In a televised address to the country early Friday, Prime Minister Adel Abdul-Mahdi said the protesters’ “legitimate demands” had been heard, adding that the security measures used against the demonstrations were like “bitter medicine” that needs to be swallowed. Authorities have shut the internet and imposed an around-the-clock curfew in the capital in a desperate attempt to curb the rallies.
Gunfire rang out in Baghdad on Friday as security forces battled and chased groups of protesters. Security forces fired directly at people trying to reach the central Tahrir Square, which was sealed off, hitting two protesters directly in the head and killing them, according to witnesses as well as security and hospital officials.
The military’s media arm said two policemen and two civilians were killed by sniper fire.
The protesters, many of whom had camped on the streets overnight, gathered before noon near Tahrir in defiance of Mr. Abdul-Mahdi’s call and the curfew announced a day earlier. Around sunset, following Friday prayers, the number of protesters grew to more than 1,000 as security forces opened fire in side streets to prevent more people from reaching the square. Tahrir, or Liberation square, is famous for its monument known as the Freedom Statue that depicts key events in Iraqi history before it became a republic starting in 1958.
“There’s no electricity, no jobs, people are dying of starvation, and people are sick. It is a curse,” said one young protester, who declined to be identified for fear of reprisal.
“I am taking part in the demonstrations because of unemployment and corruption,” said Rasoul Saray a 34-year-old unemployed Baghdad resident who wore a green mask. He vowed to continue protesting despite the crackdown.
Since the spontaneous rallies began Tuesday, security forces have fired live rounds and tear gas every day to disperse them in multiple provinces. The mostly young demonstrators are demanding jobs, improved services like electricity and water, and an end to corruption in the oil-rich country.
In an address, Mr. Abdul-Mahdi said there was “no magic solution” to Iraq’s problems but pledged to work on laws granting poor families a basic income, provide alternative housing to violators and fight corruption.
“We will not make empty promises…or promise what we cannot achieve,” said Mr. Abdul-Mahdi.
“The security measures we are taking, including temporary curfew, are difficult choices. But like bitter medicine, they are inevitable,” he said. “We have to return life to normal in all provinces and respect the law.”

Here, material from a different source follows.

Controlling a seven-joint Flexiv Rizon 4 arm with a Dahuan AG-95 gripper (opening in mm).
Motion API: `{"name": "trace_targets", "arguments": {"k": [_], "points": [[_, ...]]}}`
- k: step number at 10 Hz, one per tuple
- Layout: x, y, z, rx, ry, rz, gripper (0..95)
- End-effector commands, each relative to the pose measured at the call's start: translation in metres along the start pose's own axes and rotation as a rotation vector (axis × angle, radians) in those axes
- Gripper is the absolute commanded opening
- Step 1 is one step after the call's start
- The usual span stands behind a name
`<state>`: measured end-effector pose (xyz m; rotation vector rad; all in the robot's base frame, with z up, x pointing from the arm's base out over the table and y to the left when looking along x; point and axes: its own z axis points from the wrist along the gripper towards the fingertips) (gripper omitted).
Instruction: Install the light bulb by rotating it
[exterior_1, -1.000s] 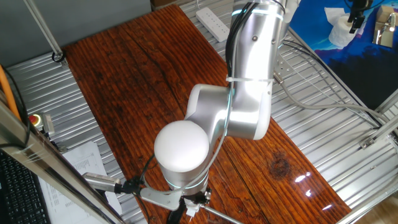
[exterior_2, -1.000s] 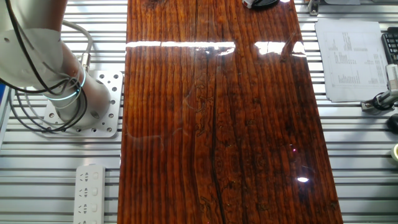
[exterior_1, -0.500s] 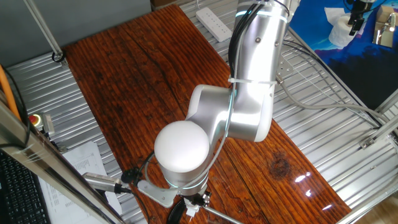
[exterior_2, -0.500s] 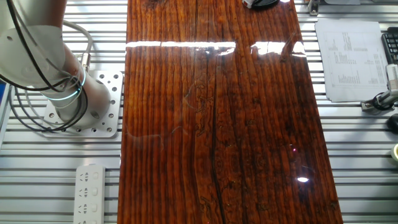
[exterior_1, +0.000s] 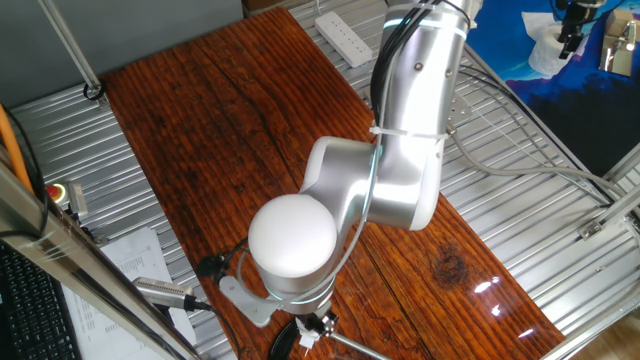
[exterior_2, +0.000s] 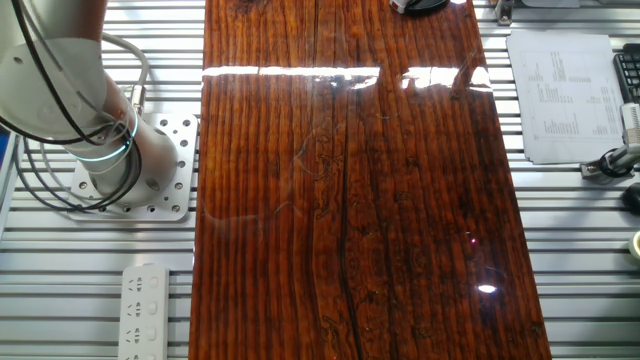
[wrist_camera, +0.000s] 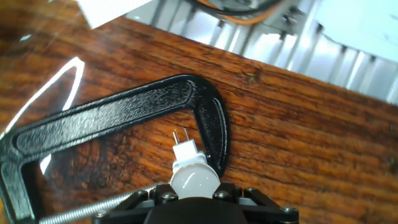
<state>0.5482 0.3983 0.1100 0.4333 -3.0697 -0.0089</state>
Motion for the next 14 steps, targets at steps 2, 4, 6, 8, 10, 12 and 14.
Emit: {"name": "trace_targets", "arguments": {"k": [2, 4, 6, 8, 10, 12, 14], "points": [[0.0001, 0.0005, -0.0006, -0.002, -0.004, 0.177, 0.0], [0.0002, 0.0004, -0.0006, 0.005, 0.000, 0.259, 19.0], [0.0003, 0.0005, -0.0009, 0.006, 0.000, 0.300, 19.0], [0.0004, 0.0004, -0.0008, 0.001, 0.004, 0.355, 19.0], [0.0007, 0.0003, -0.0006, 0.002, 0.004, 0.386, 19.0], [0.0007, 0.0003, -0.0006, 0.002, 0.005, 0.414, 19.0], [0.0007, 0.0002, -0.0005, 0.002, 0.005, 0.430, 19.0]]}}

He also defended the security forces, saying they abide by strict rules against use of “excessive violence.” He blamed protesters for escalating the bloodshed.
He also said, without elaborating, that he “regrets some have successfully derailed some of the protests from their peaceful path” in order to “exploit” the violence for political reasons.
Mr. Abdul-Mahdi’s government has been caught in the middle of increasing U.S.-Iran tensions in the region. Iraq is allied with both countries and hosts thousands of U.S. troops, as well as powerful paramilitary forces allied with Iran.